### DIRECTIONS
Give back the entire listing verbatim.

━━ INFORMATION PROVIDED

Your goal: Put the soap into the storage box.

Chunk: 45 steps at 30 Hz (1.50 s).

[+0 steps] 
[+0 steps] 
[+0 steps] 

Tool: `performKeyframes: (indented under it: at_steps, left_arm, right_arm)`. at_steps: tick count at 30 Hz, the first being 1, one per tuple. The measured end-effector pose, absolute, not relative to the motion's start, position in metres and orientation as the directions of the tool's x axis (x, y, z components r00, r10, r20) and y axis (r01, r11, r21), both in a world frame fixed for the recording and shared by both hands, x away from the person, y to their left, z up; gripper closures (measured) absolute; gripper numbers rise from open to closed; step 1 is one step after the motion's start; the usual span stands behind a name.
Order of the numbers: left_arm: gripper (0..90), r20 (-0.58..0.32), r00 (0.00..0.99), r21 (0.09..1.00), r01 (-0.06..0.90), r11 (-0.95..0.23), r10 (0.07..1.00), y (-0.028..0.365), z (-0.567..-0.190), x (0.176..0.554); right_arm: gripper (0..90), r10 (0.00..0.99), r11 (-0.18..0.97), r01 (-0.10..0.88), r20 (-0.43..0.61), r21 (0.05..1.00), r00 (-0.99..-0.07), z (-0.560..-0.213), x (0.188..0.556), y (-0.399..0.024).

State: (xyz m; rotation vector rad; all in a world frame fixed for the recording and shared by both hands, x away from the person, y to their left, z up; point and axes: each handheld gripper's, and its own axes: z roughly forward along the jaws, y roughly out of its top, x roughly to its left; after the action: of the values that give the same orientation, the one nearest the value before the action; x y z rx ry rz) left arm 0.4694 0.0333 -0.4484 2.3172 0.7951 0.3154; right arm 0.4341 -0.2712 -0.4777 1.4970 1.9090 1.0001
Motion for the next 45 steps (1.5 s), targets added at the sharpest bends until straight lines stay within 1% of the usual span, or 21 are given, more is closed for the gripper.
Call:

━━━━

### ANSWER TO THIS EXERCISE
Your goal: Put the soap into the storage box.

Chunk: 45 steps at 30 Hz (1.50 s).

[+0 steps] 
[+0 steps] 
[+0 steps] 

Tool: `performKeyframes: (indented under it: at_steps, left_arm, right_arm)`. at_steps: tick count at 30 Hz, the first being 1, one per tuple. The measured end-effector pose, absolute, not relative to the motion's start, position in metres and orientation as the directions of the tool's x axis (x, y, z components r00, r10, r20) and y axis (r01, r11, r21), both in a world frame fixed for the recording and shared by both hands, x away from the person, y to their left, z up; gripper closures (measured) absolute; gripper numbers rise from open to closed; step 1 is one step after the motion's start; the usual span stands behind a name.
Order of the numbers: left_arm: gripper (0..90), r20 (-0.58..0.32), r00 (0.00..0.99), r21 (0.09..1.00), r01 (-0.06..0.90), r11 (-0.95..0.23), r10 (0.07..1.00), y (-0.028..0.365), z (-0.567..-0.190), x (0.176..0.554); right_arm: gripper (0..90), r10 (0.00..0.99), r11 (-0.18..0.97), r01 (-0.10..0.88), r20 (-0.43..0.61), r21 (0.05..1.00), r00 (-0.99..-0.07), z (-0.560..-0.213), x (0.188..0.556), y (-0.399..0.024).

State: (xyz m; rotation vector rad; all in a world frame fixed for the recording and shared by both hands, x away from the person, y to their left, z up; point and axes: each handheld gripper's, and its own axes: z roughly forward along the jaws, y roughly out of its top, x roughly to its left; after the action: of the values that give the same orientation, the one nearest the value before the action; x y z rx ry rz) left arm 0.4694 0.0333 -0.4484 2.3172 0.7951 0.3154; right arm 0.4341 -0.2712 -0.4777 1.4970 1.9090 1.0001
Motion for the next 45 steps (1.5 s), targets added at the sharpest bends until straight lines stay within 1% of the usual span, or 21 are given, more is closed for the gripper.
Call:

This answer requires nothing more.